Lawrence Berkeley National Laboratory, Berkeley, CA, United States.
Front Cell Infect Microbiol. 2021 Nov 10;11:711153. doi: 10.3389/fcimb.2021.711153. eCollection 2021.
Cell-based mathematical models have previously been developed to simulate the immune system in response to pathogens. Mathematical modeling papers which study the human immune response to pathogens have predicted concentrations of a variety of cells, including activated and resting macrophages, plasma cells, and antibodies. This study aims to create a comprehensive mathematical model that can predict cytokine levels in response to a gram-positive bacterium, by coupling previous models. To accomplish this, the cytokines Tumor Necrosis Factor Alpha (TNF-), Interleukin 6 (IL-6), Interleukin 8 (IL-8), and Interleukin 10 (IL-10) are included to quantify the relationship between cytokine release from macrophages and the concentration of the pathogen, . Partial differential equations (PDEs) are used to model cellular response and ordinary differential equations (ODEs) are used to model cytokine response, and interactions between both components produce a more robust and more complete systems-level understanding of immune activation. In the coupled cellular and cytokine model outlined in this paper, a low concentration of is used to stimulate the measured cellular response and cytokine expression. Results show that our cellular activation and cytokine expression model characterizing septic conditions can predict mechanisms in response to gram-negative and gram-positive bacteria. Our simulations provide new insights into how the human immune system responds to infections from different pathogens. Novel applications of these insights help in the development of more powerful tools and protocols in infection biology.

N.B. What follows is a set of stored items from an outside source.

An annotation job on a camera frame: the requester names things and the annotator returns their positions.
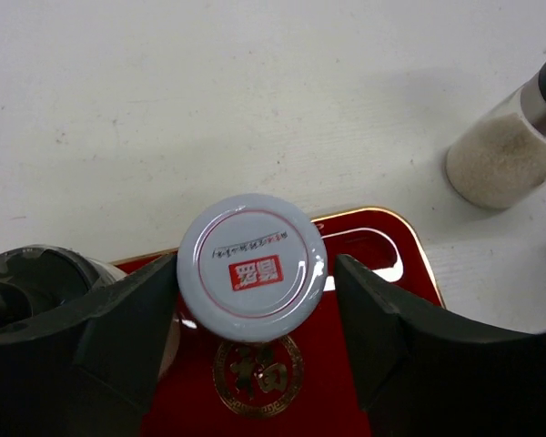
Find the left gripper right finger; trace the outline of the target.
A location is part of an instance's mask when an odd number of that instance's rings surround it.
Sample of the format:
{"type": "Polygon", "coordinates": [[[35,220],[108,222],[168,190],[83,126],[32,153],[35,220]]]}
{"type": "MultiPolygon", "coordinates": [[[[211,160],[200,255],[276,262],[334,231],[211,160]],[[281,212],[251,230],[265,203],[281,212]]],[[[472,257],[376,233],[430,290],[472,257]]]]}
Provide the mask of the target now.
{"type": "Polygon", "coordinates": [[[462,317],[349,255],[334,278],[359,407],[376,436],[546,436],[546,331],[462,317]]]}

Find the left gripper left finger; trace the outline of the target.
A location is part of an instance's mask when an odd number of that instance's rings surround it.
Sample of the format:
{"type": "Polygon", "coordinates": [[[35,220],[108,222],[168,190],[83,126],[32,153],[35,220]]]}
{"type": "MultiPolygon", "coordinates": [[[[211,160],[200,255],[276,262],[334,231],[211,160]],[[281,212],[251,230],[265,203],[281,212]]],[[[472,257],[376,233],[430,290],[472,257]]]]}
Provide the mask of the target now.
{"type": "Polygon", "coordinates": [[[0,331],[0,436],[136,436],[177,355],[177,262],[159,259],[0,331]]]}

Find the black-cap white bottle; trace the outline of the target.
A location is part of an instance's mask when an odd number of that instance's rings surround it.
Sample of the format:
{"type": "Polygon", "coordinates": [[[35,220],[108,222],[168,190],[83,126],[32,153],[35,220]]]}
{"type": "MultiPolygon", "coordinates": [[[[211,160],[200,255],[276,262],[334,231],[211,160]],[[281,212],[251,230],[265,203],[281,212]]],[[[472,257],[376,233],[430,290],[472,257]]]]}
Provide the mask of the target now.
{"type": "Polygon", "coordinates": [[[30,245],[0,254],[0,331],[113,284],[126,273],[71,249],[30,245]]]}

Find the grey-lid condiment jar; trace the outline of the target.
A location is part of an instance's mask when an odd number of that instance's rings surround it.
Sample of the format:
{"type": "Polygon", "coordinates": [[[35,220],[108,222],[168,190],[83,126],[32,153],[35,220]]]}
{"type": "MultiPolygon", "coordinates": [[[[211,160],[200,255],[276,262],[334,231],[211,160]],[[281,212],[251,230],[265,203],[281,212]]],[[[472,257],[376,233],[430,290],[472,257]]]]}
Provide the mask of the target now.
{"type": "Polygon", "coordinates": [[[312,314],[328,264],[306,213],[281,198],[242,194],[192,222],[177,251],[177,285],[207,330],[237,342],[269,342],[312,314]]]}

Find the black-top salt grinder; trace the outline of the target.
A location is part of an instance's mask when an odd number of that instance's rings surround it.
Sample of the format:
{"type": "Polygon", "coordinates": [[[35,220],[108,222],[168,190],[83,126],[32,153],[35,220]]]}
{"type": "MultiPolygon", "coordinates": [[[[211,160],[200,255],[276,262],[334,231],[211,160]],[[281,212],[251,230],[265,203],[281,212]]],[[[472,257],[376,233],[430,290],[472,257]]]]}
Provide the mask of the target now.
{"type": "Polygon", "coordinates": [[[546,61],[450,146],[445,170],[481,208],[510,208],[546,183],[546,61]]]}

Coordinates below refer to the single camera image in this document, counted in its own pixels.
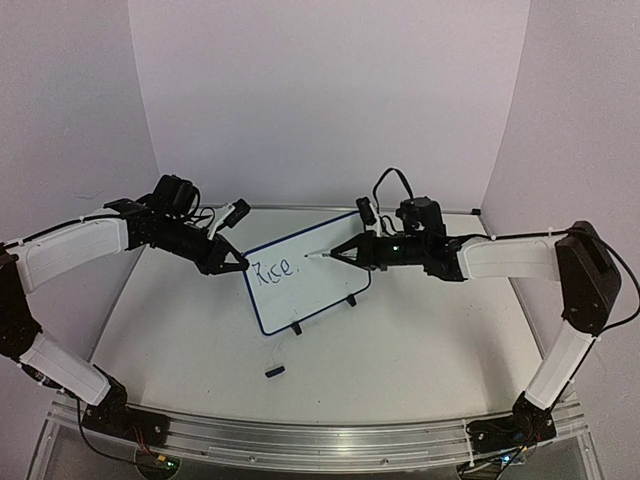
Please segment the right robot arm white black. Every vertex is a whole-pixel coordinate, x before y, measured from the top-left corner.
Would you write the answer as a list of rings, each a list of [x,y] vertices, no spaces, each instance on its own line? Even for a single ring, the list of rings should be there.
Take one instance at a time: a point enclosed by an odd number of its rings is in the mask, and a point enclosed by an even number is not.
[[[368,271],[420,266],[446,282],[536,279],[560,287],[559,333],[512,409],[523,426],[544,422],[605,331],[622,286],[619,263],[593,225],[578,221],[565,230],[542,233],[451,236],[440,205],[419,197],[400,203],[395,215],[402,229],[388,234],[368,198],[356,205],[364,230],[332,248],[331,259]]]

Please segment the blue marker cap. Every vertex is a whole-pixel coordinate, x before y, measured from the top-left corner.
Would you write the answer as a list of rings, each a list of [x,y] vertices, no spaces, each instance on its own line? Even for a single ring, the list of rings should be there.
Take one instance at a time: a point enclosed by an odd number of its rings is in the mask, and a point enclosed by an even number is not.
[[[281,374],[282,374],[282,373],[284,373],[285,371],[286,371],[286,369],[285,369],[285,367],[284,367],[284,366],[278,366],[278,367],[275,367],[275,368],[272,368],[272,369],[268,370],[268,371],[265,373],[265,376],[266,376],[267,378],[273,378],[273,377],[275,377],[275,376],[281,375]]]

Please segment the blue framed whiteboard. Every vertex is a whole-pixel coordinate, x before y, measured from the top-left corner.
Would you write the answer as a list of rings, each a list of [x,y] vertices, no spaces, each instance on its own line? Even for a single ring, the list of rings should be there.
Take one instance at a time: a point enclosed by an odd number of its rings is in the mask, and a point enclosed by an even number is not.
[[[244,253],[249,298],[263,335],[275,335],[295,321],[371,286],[371,274],[332,258],[305,254],[329,249],[363,231],[359,214],[343,213]]]

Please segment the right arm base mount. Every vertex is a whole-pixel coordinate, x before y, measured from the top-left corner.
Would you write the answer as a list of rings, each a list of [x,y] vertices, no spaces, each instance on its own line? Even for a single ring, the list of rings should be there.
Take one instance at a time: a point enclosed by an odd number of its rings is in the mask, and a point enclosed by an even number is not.
[[[530,447],[556,437],[554,420],[547,410],[526,407],[488,420],[474,420],[466,427],[474,454],[489,454]]]

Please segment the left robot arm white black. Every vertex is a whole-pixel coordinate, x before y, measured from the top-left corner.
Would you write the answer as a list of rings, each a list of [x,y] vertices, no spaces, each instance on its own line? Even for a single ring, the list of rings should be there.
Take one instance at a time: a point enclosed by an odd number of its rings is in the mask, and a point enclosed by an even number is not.
[[[248,262],[224,236],[250,212],[244,199],[205,210],[190,180],[163,175],[151,192],[121,198],[1,245],[1,355],[43,383],[96,406],[97,420],[127,434],[134,413],[112,396],[108,374],[67,347],[38,320],[33,297],[49,284],[108,259],[151,248],[190,262],[205,276],[244,272]]]

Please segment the white blue marker pen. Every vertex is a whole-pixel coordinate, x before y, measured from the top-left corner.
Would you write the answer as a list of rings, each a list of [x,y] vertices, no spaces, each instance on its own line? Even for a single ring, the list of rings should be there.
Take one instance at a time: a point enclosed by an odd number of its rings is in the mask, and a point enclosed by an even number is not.
[[[337,260],[356,260],[356,255],[347,255],[342,253],[331,253],[331,252],[313,252],[304,255],[304,258],[308,259],[320,259],[320,258],[332,258]]]

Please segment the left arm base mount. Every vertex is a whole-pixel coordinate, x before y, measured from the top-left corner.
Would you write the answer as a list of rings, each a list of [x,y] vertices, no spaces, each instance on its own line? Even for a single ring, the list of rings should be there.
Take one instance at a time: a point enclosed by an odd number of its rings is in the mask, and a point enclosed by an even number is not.
[[[166,415],[129,406],[126,389],[118,384],[110,387],[99,404],[85,408],[81,425],[84,429],[146,447],[162,447],[170,421]]]

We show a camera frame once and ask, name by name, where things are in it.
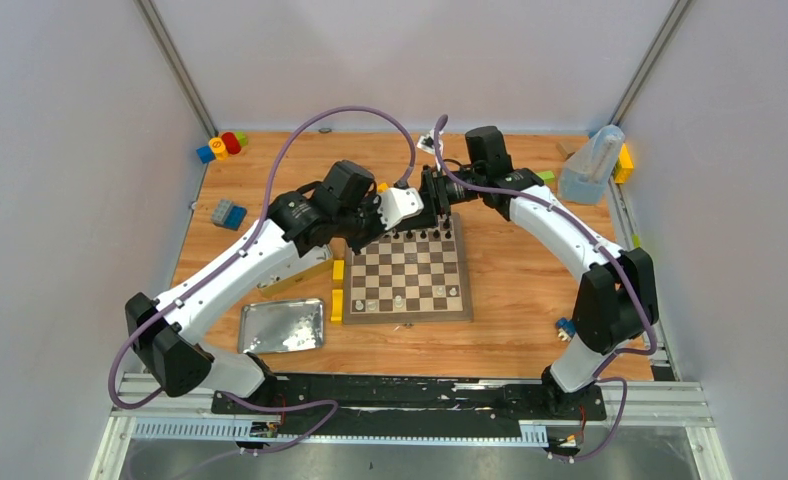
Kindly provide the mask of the wooden chess board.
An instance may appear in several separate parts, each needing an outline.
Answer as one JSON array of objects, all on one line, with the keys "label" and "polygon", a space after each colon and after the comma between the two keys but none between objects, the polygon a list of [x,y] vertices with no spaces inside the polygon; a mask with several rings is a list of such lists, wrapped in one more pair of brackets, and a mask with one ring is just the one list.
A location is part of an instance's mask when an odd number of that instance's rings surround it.
[{"label": "wooden chess board", "polygon": [[[460,215],[452,214],[453,237],[439,242],[369,244],[359,254],[345,255],[344,317],[346,325],[471,322],[473,299]],[[445,297],[435,289],[446,288]],[[460,290],[449,297],[451,287]],[[406,298],[406,310],[395,311],[396,295]],[[356,300],[365,304],[354,310]],[[368,300],[378,300],[376,312],[366,311]]]}]

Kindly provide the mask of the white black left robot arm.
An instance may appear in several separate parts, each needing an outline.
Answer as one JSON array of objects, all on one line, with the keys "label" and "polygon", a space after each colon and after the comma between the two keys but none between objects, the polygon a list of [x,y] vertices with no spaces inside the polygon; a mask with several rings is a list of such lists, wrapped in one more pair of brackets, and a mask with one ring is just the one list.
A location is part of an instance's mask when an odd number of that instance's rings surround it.
[{"label": "white black left robot arm", "polygon": [[247,354],[207,346],[211,326],[248,292],[298,261],[342,238],[354,250],[418,214],[423,202],[413,188],[376,192],[373,175],[348,161],[336,162],[321,181],[277,196],[263,218],[231,247],[181,285],[125,304],[131,349],[169,397],[198,388],[237,395],[253,413],[268,411],[276,386],[263,365]]}]

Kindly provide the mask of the gold tin with white pieces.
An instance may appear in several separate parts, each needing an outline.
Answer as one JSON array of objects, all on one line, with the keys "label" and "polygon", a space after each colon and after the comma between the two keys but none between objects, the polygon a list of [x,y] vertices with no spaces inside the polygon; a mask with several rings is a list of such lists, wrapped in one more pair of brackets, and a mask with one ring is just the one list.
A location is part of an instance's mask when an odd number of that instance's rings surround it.
[{"label": "gold tin with white pieces", "polygon": [[270,298],[286,289],[307,281],[332,267],[333,251],[330,246],[314,247],[303,257],[271,270],[257,284],[258,291]]}]

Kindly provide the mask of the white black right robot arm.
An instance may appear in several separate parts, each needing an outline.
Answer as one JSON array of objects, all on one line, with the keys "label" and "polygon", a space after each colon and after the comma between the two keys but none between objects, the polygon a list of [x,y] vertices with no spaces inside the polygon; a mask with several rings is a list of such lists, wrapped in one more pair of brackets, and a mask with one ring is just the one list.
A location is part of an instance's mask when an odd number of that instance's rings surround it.
[{"label": "white black right robot arm", "polygon": [[641,335],[655,338],[659,320],[654,264],[642,248],[626,250],[585,225],[528,168],[515,168],[503,134],[494,126],[468,131],[469,162],[450,170],[437,129],[419,138],[419,149],[436,158],[421,173],[420,191],[440,215],[480,199],[504,219],[540,241],[578,281],[571,316],[575,330],[564,353],[543,373],[541,403],[566,417],[588,388]]}]

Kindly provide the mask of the yellow arch block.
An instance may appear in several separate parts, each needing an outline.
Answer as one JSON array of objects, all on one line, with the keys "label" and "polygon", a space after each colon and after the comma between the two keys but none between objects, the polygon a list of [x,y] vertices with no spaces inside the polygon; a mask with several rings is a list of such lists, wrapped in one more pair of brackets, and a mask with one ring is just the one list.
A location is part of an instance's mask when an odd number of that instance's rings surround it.
[{"label": "yellow arch block", "polygon": [[344,290],[333,289],[331,297],[330,321],[332,323],[342,323],[344,317]]}]

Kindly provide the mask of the small yellow rectangular block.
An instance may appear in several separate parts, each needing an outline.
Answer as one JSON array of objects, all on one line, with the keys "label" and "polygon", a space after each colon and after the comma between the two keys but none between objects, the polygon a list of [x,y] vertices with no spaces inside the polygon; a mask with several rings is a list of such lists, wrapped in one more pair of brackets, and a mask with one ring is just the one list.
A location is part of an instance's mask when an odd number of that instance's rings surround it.
[{"label": "small yellow rectangular block", "polygon": [[343,259],[334,260],[332,267],[332,281],[337,287],[340,287],[345,278],[345,261]]}]

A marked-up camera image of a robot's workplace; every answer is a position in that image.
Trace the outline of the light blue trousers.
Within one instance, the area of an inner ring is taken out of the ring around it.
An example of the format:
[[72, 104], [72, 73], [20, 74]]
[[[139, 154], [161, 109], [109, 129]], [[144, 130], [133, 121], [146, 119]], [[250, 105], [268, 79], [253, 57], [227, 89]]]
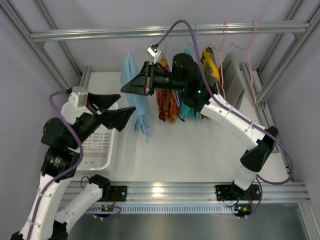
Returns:
[[[127, 56], [124, 58], [121, 71], [120, 71], [120, 83], [123, 87], [129, 83], [134, 77], [137, 77], [139, 73], [138, 67], [134, 58], [131, 56], [129, 50], [127, 50]], [[149, 102], [147, 96], [126, 93], [127, 104], [129, 107], [135, 107], [136, 110], [132, 114], [132, 127], [134, 132], [142, 131], [145, 136], [148, 136], [149, 124]]]

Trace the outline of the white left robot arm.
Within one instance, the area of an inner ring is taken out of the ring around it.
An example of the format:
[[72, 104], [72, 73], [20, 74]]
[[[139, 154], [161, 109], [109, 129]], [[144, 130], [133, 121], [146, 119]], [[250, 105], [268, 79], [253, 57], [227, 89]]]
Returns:
[[68, 90], [68, 102], [86, 110], [70, 124], [53, 101], [61, 93], [58, 91], [49, 96], [58, 117], [49, 119], [43, 126], [41, 142], [48, 146], [48, 150], [41, 167], [37, 194], [24, 226], [12, 234], [13, 240], [66, 240], [90, 206], [111, 195], [111, 181], [96, 174], [88, 179], [82, 192], [64, 210], [58, 210], [65, 190], [83, 160], [83, 142], [100, 126], [122, 131], [136, 108], [111, 110], [110, 107], [121, 97], [119, 94], [85, 93], [84, 99], [79, 100]]

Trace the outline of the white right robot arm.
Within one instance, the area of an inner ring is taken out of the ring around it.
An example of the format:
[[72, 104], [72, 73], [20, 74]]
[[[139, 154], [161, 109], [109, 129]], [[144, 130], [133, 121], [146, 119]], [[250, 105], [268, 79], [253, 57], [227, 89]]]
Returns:
[[274, 126], [255, 125], [234, 109], [203, 82], [198, 64], [186, 53], [173, 57], [171, 71], [164, 70], [159, 63], [146, 61], [137, 76], [121, 87], [121, 92], [151, 96], [156, 89], [180, 92], [188, 107], [220, 124], [242, 143], [246, 151], [231, 185], [237, 193], [247, 191], [273, 151], [279, 131]]

基于细胞的数学模型以前被开发用于模拟免疫系统对病原体的反应。研究人类免疫系统对病原体反应的数学模型预测了各种细胞的浓度,包括激活和静止的巨噬细胞、浆细胞和抗体。本研究旨在通过耦合以前的模型,创建一个可以预测革兰氏阳性菌反应细胞因子水平的综合数学模型。为此,纳入肿瘤坏死因子-α (TNF-α)、白细胞介素 6 (IL-6)、白细胞介素 8 (IL-8) 和白细胞介素 10 (IL-10) 来量化巨噬细胞细胞因子释放与病原体浓度之间的关系。偏微分方程 (PDE) 用于模拟细胞反应,常微分方程 (ODE) 用于模拟细胞因子反应,两者之间的相互作用产生了对免疫激活的更强大和更完整的系统级理解。在本文中概述的耦合细胞和细胞因子模型中,低浓度的 被用来刺激所测量的细胞反应和细胞因子表达。结果表明,我们的细胞激活和细胞因子表达模型可以预测革兰氏阴性和革兰氏阳性细菌的 机制。我们的模拟为人类免疫系统对不同病原体感染的反应提供了新的见解。这些见解的新应用有助于开发更强大的感染生物学工具和方案。